:: Study material
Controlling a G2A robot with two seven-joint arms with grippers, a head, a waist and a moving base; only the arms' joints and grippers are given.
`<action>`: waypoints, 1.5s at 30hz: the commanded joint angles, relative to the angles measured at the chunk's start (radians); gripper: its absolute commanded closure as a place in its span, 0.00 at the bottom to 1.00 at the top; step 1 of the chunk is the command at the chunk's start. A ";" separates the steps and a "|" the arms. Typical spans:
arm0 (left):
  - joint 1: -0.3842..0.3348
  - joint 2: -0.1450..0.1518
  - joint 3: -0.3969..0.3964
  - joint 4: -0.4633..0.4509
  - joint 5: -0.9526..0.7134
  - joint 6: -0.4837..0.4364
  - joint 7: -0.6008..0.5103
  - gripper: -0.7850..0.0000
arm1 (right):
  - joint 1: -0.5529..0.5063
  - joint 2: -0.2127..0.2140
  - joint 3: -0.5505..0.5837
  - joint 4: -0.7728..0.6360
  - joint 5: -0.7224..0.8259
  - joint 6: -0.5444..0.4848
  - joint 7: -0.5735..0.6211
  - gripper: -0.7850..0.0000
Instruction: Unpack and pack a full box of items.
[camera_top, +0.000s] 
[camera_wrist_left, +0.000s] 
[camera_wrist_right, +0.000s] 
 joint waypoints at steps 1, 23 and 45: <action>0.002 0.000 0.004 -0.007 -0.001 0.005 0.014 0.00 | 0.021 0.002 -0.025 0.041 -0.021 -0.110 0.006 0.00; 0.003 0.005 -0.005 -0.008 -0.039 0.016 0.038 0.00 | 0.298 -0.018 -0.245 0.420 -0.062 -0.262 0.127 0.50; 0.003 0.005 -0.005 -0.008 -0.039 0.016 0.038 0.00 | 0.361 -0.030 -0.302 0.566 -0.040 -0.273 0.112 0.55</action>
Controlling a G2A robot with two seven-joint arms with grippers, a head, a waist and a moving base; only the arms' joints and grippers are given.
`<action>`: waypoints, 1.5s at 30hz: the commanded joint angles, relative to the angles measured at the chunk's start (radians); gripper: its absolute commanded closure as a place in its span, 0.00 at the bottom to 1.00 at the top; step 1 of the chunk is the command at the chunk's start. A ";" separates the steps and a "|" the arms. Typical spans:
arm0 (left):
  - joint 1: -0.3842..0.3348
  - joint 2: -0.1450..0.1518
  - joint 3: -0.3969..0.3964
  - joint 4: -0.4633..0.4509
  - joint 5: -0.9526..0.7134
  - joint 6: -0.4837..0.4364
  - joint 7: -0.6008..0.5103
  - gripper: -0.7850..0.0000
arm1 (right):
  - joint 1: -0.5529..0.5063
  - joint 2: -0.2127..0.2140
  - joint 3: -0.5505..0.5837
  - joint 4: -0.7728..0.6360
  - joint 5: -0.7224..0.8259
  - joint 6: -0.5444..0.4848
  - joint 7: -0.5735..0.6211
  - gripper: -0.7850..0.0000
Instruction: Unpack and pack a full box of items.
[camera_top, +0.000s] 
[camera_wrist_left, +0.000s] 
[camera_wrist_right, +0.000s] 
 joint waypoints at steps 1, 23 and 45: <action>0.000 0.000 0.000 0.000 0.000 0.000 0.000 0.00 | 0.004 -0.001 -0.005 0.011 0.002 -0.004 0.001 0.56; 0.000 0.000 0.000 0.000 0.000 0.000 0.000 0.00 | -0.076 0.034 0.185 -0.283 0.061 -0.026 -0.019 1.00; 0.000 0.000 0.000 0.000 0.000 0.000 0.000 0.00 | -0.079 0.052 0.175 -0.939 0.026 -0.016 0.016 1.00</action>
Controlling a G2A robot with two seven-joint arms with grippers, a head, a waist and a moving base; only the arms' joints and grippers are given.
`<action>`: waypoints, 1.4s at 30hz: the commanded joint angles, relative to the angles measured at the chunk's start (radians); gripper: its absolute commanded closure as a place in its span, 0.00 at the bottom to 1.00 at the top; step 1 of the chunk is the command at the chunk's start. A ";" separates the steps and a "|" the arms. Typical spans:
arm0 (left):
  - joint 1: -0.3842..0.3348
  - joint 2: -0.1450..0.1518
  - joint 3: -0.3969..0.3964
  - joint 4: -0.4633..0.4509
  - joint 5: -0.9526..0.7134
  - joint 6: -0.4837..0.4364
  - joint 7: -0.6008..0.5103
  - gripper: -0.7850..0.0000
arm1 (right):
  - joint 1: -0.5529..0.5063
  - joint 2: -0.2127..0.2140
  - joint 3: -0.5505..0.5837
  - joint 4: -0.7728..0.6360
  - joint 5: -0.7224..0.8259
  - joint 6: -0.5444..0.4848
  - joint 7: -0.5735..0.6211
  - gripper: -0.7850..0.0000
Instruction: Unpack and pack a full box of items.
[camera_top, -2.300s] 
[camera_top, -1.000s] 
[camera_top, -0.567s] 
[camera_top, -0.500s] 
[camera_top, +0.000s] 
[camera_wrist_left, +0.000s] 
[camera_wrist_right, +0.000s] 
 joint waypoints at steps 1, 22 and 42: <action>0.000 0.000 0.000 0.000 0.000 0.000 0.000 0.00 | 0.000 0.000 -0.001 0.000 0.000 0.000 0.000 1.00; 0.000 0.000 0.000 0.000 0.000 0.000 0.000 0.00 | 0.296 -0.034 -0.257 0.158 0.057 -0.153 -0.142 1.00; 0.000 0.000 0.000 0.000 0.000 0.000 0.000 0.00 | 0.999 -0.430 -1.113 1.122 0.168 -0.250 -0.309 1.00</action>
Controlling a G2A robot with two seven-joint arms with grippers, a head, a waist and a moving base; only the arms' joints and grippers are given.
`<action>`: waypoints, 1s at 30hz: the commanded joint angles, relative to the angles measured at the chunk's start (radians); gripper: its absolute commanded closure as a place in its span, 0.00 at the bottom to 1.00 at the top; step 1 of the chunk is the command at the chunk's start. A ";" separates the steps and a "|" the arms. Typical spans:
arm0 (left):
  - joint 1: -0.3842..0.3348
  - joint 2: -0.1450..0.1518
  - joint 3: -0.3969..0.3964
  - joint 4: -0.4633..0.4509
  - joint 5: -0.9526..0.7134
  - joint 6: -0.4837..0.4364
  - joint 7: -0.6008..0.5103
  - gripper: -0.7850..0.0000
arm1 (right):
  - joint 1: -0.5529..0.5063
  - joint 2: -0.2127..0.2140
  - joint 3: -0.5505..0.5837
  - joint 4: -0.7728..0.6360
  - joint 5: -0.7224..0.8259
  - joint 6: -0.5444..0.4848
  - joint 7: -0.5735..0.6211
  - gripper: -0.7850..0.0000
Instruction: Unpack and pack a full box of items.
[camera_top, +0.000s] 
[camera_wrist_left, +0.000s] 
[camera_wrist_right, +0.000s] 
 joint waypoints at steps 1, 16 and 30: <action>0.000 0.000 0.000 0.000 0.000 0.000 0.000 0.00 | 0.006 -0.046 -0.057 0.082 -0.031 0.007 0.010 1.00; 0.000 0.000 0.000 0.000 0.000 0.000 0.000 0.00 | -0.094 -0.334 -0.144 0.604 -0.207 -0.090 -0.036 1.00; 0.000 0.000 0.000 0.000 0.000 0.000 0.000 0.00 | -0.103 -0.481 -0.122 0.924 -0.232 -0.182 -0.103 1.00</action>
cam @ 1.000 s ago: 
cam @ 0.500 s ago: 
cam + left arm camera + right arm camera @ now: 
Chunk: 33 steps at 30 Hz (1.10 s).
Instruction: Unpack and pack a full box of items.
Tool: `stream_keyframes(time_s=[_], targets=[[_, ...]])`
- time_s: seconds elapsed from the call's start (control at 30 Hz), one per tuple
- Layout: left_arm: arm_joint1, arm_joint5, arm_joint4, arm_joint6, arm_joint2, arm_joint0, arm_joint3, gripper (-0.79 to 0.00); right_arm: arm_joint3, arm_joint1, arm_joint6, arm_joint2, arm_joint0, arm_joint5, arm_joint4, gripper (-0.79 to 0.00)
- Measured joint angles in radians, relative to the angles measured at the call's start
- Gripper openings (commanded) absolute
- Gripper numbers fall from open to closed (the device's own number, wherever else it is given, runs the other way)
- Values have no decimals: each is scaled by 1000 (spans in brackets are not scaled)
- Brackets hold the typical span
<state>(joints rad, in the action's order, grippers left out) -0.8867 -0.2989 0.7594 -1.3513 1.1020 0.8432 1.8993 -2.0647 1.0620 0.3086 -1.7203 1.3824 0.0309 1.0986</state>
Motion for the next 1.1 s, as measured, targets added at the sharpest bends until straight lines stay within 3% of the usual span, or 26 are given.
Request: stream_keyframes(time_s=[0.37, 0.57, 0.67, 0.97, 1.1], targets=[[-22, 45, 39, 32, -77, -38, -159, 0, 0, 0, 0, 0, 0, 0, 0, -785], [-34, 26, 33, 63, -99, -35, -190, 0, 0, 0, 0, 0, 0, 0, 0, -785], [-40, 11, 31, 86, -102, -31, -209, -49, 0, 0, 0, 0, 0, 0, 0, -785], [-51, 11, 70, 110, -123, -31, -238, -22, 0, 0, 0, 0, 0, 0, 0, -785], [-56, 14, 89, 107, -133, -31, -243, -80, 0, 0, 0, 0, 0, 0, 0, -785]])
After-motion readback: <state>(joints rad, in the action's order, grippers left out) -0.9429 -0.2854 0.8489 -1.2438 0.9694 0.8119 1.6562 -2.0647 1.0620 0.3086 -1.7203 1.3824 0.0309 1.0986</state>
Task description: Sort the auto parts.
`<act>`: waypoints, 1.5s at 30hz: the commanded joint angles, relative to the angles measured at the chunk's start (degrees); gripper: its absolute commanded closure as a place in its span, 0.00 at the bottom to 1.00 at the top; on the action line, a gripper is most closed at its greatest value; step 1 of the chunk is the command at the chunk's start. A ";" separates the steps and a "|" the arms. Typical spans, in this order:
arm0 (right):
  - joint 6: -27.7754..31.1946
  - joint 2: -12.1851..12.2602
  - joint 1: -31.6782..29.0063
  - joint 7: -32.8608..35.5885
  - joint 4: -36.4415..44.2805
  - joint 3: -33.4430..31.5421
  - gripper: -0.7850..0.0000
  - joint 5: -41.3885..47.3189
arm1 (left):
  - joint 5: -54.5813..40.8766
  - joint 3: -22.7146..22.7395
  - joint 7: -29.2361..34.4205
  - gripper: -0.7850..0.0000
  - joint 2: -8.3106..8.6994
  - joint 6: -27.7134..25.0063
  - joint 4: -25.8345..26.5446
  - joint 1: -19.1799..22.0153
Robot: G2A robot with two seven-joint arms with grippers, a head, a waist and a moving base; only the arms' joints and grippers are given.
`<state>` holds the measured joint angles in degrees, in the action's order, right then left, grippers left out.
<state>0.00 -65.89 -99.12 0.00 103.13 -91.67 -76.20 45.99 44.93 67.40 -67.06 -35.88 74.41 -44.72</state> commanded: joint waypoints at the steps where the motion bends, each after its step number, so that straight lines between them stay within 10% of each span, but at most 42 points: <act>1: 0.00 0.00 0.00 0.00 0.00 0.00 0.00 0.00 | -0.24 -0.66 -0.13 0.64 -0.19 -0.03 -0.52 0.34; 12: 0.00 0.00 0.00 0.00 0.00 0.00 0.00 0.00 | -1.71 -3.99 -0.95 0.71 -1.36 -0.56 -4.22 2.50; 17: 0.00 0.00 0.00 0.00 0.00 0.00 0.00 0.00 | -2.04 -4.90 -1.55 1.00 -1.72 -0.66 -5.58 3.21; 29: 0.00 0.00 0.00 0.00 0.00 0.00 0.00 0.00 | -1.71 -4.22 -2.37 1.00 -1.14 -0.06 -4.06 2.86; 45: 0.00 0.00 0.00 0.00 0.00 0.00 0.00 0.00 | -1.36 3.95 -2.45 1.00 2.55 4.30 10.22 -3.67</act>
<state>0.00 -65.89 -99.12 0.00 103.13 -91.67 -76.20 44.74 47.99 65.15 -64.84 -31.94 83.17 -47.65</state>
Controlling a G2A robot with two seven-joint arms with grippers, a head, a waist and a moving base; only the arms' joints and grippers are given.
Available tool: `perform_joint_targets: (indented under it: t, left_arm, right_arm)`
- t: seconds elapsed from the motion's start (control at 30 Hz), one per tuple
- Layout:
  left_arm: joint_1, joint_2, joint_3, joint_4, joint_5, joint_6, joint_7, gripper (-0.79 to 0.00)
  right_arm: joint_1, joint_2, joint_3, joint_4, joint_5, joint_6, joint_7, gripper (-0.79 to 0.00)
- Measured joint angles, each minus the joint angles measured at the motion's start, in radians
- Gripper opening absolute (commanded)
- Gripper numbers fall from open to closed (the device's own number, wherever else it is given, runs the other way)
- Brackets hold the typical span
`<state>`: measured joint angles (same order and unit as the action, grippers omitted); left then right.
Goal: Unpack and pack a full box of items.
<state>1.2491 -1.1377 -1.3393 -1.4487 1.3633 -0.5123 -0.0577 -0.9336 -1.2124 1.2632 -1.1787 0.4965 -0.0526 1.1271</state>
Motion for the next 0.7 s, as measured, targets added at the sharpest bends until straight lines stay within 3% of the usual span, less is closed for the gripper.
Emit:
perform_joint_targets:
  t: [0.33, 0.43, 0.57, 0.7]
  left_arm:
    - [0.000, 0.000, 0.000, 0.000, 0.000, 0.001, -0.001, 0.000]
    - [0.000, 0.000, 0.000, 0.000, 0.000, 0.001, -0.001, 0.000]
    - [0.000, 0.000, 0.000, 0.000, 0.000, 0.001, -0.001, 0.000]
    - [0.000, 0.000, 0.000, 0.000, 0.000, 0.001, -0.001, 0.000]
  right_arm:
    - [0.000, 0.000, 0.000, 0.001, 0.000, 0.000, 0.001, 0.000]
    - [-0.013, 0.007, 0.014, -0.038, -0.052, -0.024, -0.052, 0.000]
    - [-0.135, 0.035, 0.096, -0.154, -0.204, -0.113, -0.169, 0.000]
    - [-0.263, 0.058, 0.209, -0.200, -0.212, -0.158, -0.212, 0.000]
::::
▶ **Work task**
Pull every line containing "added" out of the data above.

▶ **Solution for this task**
Motion for the next 1.1 s, as measured, targets added at the sharpest bends until straight lines stay within 3% of the usual span, or 26 are given.
Motion for the next 0.7 s, as measured, targets added at the sharpest bends until straight lines stay within 3% of the usual span, less is closed for the gripper.

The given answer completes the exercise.